Amid the turmoil rocking the financial services sector, as the flights to safety continue, individual and enterprise customers are weighing what’s important to them.
And depending on where you look — and the audience you examine — there are different priorities when choosing a traditional financial institution (FI) or a non-bank financial services provider.
That last group, the non-bank, well, it’s pretty broad. The designation covers FinTechs, digital-only banks (or neobanks, as the terms tend to be used interchangeably), Big Tech firms and even some retail juggernauts such as Walmart.
In joint effort with Ingo Money, PYMNTS has found in recent research that traditional FIs — the mainstays of financial institutions — still are the predominant providers. National banks house the primary checking and savings accounts of close to 41% of the nearly 2,000 consumers surveyed. Credit unions have garnered the loyalty of another 18% and regional banks a further 16%. Digital banks have a much smaller share, at less than 8%.
Drill down a bit, and national banks have a significant presence across all generations: More than a third of baby boomers and seniors, Gen X consumers and millennials, right down to Generation Z members have their primary relationships with the national players. Digital banks, at their “peak” market share, have about 13% of bridge millennial and millennial users.
For the consumers who are using the non-bank financial service providers, PYMNTS and Ingo found that convenience tops the list, cited as an important factor by more than 55% of individuals queried. Speed followed closely behind, at 54%.
Security? That came in as a reason for consideration by 19% of users.
But for those consumers opting not to use a non-banking provider — i.e., they’ve chosen, instead, to bank with, well, banks — security was the reason they’ve not embraced the digital-only operators or nascent financial services entrants. Security was top of mind for nearly 39% of the traditional banking adherents.

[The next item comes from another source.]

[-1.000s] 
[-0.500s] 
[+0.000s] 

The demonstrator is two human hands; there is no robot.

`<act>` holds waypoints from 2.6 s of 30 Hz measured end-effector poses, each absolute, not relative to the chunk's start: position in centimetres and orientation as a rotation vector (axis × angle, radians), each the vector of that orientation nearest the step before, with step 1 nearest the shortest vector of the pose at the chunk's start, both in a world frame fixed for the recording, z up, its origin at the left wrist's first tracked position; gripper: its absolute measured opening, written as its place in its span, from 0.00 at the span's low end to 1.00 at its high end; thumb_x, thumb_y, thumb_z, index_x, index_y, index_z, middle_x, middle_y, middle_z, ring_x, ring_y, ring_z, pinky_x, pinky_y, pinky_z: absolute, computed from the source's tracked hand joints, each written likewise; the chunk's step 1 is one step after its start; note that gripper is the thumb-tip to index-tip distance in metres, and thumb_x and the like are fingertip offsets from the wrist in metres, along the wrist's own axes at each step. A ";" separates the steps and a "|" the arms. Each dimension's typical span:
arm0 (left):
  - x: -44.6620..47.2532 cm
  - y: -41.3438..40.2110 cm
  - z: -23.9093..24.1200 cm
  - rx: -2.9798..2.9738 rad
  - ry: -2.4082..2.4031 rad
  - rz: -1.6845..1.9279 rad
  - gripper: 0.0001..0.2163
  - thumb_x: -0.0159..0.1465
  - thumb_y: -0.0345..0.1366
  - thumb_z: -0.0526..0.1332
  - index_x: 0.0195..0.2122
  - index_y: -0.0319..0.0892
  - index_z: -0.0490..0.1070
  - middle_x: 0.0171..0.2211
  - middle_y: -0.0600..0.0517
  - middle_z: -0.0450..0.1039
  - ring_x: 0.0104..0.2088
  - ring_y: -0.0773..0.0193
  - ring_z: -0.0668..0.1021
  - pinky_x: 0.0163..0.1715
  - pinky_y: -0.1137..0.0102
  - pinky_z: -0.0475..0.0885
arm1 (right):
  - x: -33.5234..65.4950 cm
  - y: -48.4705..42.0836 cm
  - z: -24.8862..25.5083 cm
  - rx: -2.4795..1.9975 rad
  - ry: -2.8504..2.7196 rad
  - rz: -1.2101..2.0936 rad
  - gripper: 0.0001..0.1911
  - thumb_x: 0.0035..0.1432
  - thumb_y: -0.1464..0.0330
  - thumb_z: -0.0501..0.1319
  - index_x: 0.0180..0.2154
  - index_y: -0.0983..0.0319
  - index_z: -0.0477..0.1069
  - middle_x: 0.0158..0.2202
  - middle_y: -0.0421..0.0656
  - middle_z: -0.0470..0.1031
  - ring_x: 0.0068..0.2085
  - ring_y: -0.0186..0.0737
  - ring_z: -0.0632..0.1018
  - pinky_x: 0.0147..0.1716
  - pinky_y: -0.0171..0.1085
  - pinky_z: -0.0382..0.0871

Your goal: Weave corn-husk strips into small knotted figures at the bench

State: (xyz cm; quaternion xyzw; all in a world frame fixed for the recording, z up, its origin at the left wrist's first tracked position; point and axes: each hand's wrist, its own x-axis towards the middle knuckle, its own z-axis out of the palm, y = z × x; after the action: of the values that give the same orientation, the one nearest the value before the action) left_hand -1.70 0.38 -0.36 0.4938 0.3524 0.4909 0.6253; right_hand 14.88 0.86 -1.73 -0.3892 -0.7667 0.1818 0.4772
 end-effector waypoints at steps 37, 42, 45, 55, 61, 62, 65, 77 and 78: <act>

We note that in the current environment, concerns over data security, and the security of customers’ funds in general, may be among the key features that wind up determining where consumers park their money. Speed is nice, convenience, too. But as we saw in the bank runs that have bedeviled the sector in the few short weeks since Silicon Valley Bank collapsed, there may be something to be said for having physical branches, a human presence, and some reassurance in the mix during hectic times. Some of the digital-only upstarts sprung up from the ashes of the 2008 financial crisis, and now may be tested in ways that had not been anticipated.
That’s especially true of the business banking clients — the ones that have accounts that tend to be above the $250,000 threshold for insured deposits that has been a hot-button issue as of late.
Banks, in the meantime, have been investing and broadening their digital capabilities, as PYMNTS has reported. The innovations and personalization efforts can go a long way toward building on the trust that’s already been established.